Novel: A Question of Power
Plot overview
A Question of Power follows Elizabeth, a woman who has fled South Africa and is living as a refugee in Botswana. The novel tracks a descent into and emergence from episodes of severe psychological disturbance as Elizabeth confronts a succession of inner voices and visions that fracture her sense of self. Real-life pressures, alienation, poverty, and the daily humiliations of exile, interweave with a series of hallucinatory encounters that force Elizabeth to negotiate what is real, what is remembered, and what is imagined.
The narrative moves between lucid, often tender recollections of childhood and the present-day chaos of psychosis.
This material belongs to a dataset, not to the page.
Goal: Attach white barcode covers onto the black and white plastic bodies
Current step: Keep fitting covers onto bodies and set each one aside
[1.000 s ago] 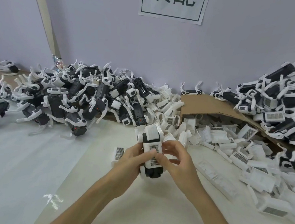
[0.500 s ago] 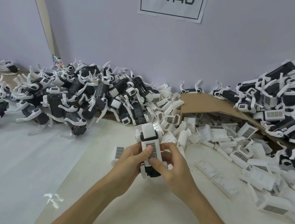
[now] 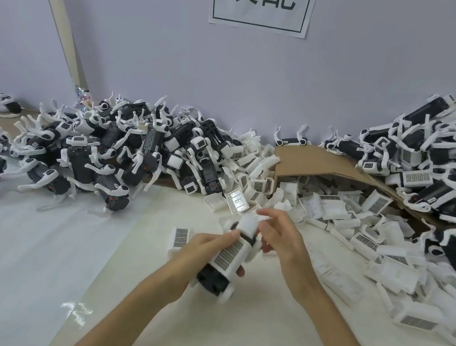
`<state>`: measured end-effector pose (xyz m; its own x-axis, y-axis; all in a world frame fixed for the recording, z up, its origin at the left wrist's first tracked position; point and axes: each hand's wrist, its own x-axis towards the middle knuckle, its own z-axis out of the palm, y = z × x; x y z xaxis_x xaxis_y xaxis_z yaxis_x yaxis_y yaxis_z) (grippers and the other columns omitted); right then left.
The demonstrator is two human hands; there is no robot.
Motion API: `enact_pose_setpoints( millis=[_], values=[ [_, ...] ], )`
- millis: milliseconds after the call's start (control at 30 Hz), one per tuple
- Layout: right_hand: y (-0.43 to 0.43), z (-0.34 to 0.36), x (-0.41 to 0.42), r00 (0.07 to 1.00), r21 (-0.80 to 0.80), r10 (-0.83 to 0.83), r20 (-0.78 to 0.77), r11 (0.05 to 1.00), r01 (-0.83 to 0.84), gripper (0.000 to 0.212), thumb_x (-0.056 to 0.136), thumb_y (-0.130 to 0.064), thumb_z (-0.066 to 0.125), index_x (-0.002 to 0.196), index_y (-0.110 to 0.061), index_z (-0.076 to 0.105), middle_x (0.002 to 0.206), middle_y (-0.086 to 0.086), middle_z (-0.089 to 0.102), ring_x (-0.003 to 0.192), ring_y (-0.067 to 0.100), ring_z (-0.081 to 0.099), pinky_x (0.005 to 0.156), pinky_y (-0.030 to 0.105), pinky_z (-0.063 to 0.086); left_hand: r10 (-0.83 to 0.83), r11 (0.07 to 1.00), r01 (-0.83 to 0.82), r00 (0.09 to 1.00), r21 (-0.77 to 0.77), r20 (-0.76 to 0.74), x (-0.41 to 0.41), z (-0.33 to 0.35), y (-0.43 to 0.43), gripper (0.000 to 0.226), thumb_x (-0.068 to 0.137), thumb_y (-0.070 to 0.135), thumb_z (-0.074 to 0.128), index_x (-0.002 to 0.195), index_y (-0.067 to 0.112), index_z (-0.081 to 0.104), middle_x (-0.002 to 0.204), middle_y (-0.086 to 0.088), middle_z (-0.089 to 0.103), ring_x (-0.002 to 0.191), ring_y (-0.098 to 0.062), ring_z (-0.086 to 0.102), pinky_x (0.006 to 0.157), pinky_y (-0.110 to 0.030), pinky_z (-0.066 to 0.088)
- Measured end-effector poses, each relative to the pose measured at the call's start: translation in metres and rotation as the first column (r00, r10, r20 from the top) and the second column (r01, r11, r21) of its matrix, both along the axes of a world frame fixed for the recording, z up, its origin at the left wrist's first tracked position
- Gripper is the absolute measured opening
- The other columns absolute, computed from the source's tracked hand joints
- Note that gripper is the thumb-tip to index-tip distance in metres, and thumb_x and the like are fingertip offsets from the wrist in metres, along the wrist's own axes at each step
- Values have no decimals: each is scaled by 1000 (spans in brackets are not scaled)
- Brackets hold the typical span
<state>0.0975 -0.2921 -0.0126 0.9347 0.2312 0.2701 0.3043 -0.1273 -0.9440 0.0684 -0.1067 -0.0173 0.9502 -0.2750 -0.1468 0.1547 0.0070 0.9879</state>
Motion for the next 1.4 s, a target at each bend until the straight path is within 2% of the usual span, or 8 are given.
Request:
enact_pose_setpoints(
  millis=[267, 467, 567, 700, 833, 1000, 1233, 1400],
  values=[
    [-9, 10, 1, 985, -99, 166, -53, 980, -171, 29, 88, -38, 58, 109, -26, 74, 75, 1, 61, 61, 16, 52, 50, 27, 41, -181, 977, 178, 983, 114, 14, 0, 2, 1, 27, 86, 56, 70, 97, 33, 78, 96, -8, 78, 81, -15, 74, 68, -21, 55],
    [-36, 27, 13, 965, -95, 210, -156, 970, -226, 20, 95, -28, 63, 106, -19, 77, 82, 14, 56, 60, 27, 43, 42, 22, 39, 386, 922, -387, 922, -26, -19, 29, -10, 11, 47, 102, 36, 51, 75, 5, 75, 65, -15, 71, 51, -21, 60, 56, -30, 47],
    [-57, 67, 32, 994, 6, -60, -95, 998, 61, 17, 92, -27, 68, 98, -13, 76, 75, 13, 59, 52, 15, 50, 42, 21, 43, 452, 869, -459, 888, -183, -84, 34, -7, 24, 36, 103, 24, 49, 84, -1, 66, 58, -15, 66, 39, -18, 55, 54, -32, 47],
    [-115, 166, 66, 797, 252, -603, 29, 776, 578, 30, 95, -29, 63, 118, -11, 59, 109, 6, 65, 94, 17, 63, 77, 25, 53, 419, 877, -428, 904, -220, -87, 30, -6, 21, 36, 104, 21, 46, 84, -2, 64, 57, -16, 64, 39, -20, 55, 59, -36, 44],
    [-153, 227, 87, 854, 487, -521, -8, 743, 458, 67, 104, -36, 50, 159, -19, 15, 155, 13, 36, 125, 30, 57, 108, 43, 45, 400, 888, -405, 914, -217, -68, 29, -3, 20, 35, 104, 22, 46, 87, -3, 65, 61, -19, 64, 44, -27, 54, 61, -39, 43],
    [-107, 125, 58, 770, 135, -610, 188, 792, 595, 39, 96, -23, 58, 133, -33, 52, 112, -19, 59, 102, 9, 63, 90, 34, 53, 500, 848, -490, 866, -204, -1, 32, -5, 29, 27, 104, 16, 46, 92, 3, 66, 60, -15, 66, 45, -28, 55, 65, -40, 47],
    [-70, -25, 41, 791, -665, -584, 184, 518, 538, 64, 94, -47, 57, 151, -26, 34, 157, -3, 34, 144, 18, 32, 114, 37, 28, 682, 709, -652, 731, -267, 24, 30, -10, 36, 9, 103, 15, 50, 106, 10, 57, 82, -17, 67, 48, -27, 56, 60, -35, 43],
    [-62, -31, 36, 873, -724, -447, 196, 534, 437, 31, 93, -45, 58, 121, -34, 62, 124, -17, 62, 118, 8, 54, 98, 28, 36, 790, 572, -752, 613, -328, -28, 31, -7, 43, 25, 101, 12, 51, 125, 13, 45, 94, -12, 66, 65, -31, 59, 63, -38, 48]
  ],
)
Moments of external action, hospital visits, strained social interactions, and attempts to make a life in a small community, are counterpointed with long interior sequences in which Elizabeth debates, pleads, and bargains with the commanding voices inside her. Recovery is not linear; the novel charts ruptures and recoveries, showing how spiritual searching, human connection, and inner work are braided together in the effort to reclaim agency.
Elizabeth's inner struggle
Elizabeth's battle with mental illness is the emotional core of the novel. Her symptoms are portrayed with a raw intimacy that refuses simple diagnostic labels, emphasizing instead the lived experience of fear, shame, and intermittent clarity. Voices in her head assume roles that mirror social and historical forces, accusatory, seductive, authoritative, and Elizabeth responds to them as one would to external oppressors, negotiating survival strategies that are as psychological as they are moral.
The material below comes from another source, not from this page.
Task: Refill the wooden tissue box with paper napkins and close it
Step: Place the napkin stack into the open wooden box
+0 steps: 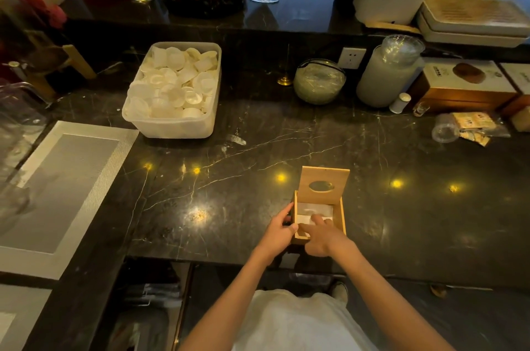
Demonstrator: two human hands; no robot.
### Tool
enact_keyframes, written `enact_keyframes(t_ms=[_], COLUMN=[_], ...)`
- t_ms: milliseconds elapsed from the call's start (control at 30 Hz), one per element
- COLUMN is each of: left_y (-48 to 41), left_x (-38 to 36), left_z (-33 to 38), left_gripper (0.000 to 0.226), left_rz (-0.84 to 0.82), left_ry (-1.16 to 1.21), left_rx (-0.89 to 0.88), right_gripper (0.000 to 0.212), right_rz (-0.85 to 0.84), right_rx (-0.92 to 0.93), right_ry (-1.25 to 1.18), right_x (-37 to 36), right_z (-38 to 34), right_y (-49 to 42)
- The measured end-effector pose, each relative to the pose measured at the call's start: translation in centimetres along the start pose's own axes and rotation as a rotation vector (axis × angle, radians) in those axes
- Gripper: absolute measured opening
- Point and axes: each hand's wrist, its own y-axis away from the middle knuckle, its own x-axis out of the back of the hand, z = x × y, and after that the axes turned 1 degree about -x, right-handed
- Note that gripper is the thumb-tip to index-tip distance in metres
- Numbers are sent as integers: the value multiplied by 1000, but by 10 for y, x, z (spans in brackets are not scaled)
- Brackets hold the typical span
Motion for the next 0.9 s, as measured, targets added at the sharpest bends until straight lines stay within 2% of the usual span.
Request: enact_keyframes(t_ms=[300,500,567,700,733,833,900], left_y=[0,-3,-2,17,26,49,68], left_x=[-1,1,1,-2,-1,13,26], left_z=[-3,-3,-1,-7,-16,-63,-102], left_gripper=[65,63,61,51,50,48,53], left_rz=[-12,-37,-33,37,85,295,359], left_ry=[1,11,5,-8,-101,-691,-964], left_rx=[-9,8,-19,-103,-148,-303,-264], right_gripper=[47,42,44,54,55,47,45], right_rz=[165,293,404,749,823,976,941], right_rx=[0,-57,-17,200,255,403,451], right_ry=[-29,7,-23,-232,-280,-288,-261], right_x=[-25,-32,-38,-61,-68,-92,-113], right_z=[1,-5,-4,5,5,6,7], right_y=[5,8,10,22,27,42,47])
Rather than presenting madness as merely pathology, the book frames Elizabeth's crisis as a site of revelation and resistance. Her inner dialogues expose internalized racism, gendered expectations, and the trauma of displacement. The work interrogates how external structures, colonial rule, patriarchal norms, and economic marginalization, become internalized and manifest as tormenting inner speech, making the personal breakdown a commentary on social breakdown.
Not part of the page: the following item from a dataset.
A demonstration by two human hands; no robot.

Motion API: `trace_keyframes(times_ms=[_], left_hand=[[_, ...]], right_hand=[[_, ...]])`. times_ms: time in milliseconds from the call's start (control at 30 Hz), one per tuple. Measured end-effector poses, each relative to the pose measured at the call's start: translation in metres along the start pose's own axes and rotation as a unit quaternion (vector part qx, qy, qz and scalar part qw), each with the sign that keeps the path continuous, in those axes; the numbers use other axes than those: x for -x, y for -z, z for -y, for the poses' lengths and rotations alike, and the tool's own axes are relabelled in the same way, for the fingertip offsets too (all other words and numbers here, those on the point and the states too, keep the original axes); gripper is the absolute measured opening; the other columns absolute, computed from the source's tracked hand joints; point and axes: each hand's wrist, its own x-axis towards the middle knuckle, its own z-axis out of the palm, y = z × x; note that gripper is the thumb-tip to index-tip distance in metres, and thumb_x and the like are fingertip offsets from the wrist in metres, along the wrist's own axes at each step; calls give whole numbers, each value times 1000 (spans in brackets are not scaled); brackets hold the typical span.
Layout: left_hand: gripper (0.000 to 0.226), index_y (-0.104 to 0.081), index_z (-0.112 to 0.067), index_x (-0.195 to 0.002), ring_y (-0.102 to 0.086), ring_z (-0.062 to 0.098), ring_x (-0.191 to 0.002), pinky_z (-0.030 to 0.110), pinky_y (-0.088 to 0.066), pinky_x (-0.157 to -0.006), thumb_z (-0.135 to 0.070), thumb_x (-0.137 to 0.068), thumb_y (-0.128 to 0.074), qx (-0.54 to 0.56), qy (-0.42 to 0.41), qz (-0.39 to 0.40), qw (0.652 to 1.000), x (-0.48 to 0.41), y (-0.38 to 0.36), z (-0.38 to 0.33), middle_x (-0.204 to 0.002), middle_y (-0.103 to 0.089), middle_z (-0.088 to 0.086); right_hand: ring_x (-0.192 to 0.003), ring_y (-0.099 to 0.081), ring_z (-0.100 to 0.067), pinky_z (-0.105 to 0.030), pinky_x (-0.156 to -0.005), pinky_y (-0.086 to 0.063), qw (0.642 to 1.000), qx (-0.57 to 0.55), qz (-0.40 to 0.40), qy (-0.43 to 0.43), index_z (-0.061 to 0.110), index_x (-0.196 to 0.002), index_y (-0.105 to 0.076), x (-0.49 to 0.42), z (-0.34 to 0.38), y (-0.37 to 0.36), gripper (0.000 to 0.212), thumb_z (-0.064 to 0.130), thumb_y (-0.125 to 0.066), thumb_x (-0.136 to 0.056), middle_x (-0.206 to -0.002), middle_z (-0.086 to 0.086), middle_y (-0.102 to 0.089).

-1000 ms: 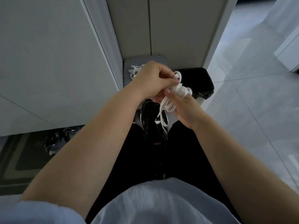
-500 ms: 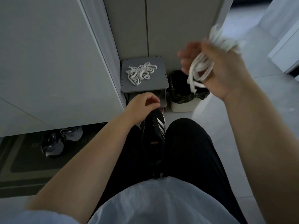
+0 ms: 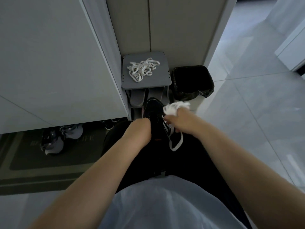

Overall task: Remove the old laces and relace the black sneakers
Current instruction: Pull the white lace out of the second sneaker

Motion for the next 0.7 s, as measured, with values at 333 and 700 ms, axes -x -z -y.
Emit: trace_keyframes(times_ms=[333, 700], left_hand=[[31, -63, -10, -113, -65, 24, -87, 40, -53, -82, -4, -91, -41, 260, -34, 24, 965, -90, -22, 24, -96, -68, 11], [39, -59, -1, -118, -56, 10, -59, 14, -52, -50, 10, -89, -35, 413, 53, 141, 898, -222, -148, 8, -73, -58, 6]], right_hand=[[-116, -52, -33, -39, -92, -46, 992, 65, -23, -102, 6, -136, -34, -67, -35, -9, 46, 18, -49, -94, -130, -19, -51], [-79, -56, -26, -26, -63, -38, 980, 104, -33, -165, 14, -91, -42, -212, -148, -13, 15, 17, -54, -84, -78, -5, -50]])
Setting and social context
The Botswana setting is both backdrop and active presence, offering a landscape of stark beauty and social complexity. Village life, Christian missionary influence, and the status of refugees populate the social world Elizabeth inhabits, highlighting tensions between tradition and modernity, inclusion and exclusion. The novel situates personal suffering within a broader political geography, reminding readers that exile carries not only material deprivation but also moral and spiritual dislocation.
The historical shadow of apartheid-era South Africa hangs over the characters' lives, shaping interactions and opportunities. As Elizabeth encounters both compassion and cruelty, the narrative reveals how community ties can be sustaining yet fragile, and how societal prejudice compounds the difficulty of seeking care and understanding for mental distress.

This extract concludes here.